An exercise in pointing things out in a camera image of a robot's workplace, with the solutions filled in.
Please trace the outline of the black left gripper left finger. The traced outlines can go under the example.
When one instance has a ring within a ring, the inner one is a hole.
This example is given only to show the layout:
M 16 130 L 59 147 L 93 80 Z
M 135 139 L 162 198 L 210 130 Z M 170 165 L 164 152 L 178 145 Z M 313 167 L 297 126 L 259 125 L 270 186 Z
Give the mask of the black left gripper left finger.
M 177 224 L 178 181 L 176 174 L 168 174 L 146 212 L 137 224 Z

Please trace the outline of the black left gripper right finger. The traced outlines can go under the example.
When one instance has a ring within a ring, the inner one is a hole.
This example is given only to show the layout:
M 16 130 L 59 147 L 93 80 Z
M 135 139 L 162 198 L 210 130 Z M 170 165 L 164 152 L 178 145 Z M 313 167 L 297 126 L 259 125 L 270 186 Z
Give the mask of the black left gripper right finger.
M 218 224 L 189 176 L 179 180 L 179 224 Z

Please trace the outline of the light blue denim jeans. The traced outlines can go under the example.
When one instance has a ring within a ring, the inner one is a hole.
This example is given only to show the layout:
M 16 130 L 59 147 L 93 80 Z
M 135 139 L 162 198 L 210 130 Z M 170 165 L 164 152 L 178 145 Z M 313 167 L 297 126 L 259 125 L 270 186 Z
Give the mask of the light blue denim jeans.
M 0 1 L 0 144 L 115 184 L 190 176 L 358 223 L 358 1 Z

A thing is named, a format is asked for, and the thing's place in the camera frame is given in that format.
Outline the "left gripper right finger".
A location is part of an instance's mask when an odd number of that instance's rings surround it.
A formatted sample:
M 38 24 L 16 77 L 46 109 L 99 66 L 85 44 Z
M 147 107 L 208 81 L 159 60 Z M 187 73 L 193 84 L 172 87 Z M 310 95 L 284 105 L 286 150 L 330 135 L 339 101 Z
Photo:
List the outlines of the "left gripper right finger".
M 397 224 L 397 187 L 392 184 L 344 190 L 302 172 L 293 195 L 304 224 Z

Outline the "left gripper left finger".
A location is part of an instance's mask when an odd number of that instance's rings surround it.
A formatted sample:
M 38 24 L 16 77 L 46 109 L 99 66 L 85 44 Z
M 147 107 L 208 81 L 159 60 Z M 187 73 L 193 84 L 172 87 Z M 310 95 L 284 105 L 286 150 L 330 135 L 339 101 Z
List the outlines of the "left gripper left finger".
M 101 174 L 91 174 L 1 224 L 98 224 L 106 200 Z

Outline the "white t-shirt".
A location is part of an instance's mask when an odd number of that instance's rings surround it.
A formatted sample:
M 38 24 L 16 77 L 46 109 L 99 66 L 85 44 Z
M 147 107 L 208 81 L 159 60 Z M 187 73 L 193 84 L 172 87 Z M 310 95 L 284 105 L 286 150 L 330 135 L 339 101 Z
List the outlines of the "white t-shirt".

====================

● Task item: "shirt" is the string to look for; please copy every line of the records above where it appears.

● Solution to the problem:
Outline the "white t-shirt".
List the outlines of the "white t-shirt".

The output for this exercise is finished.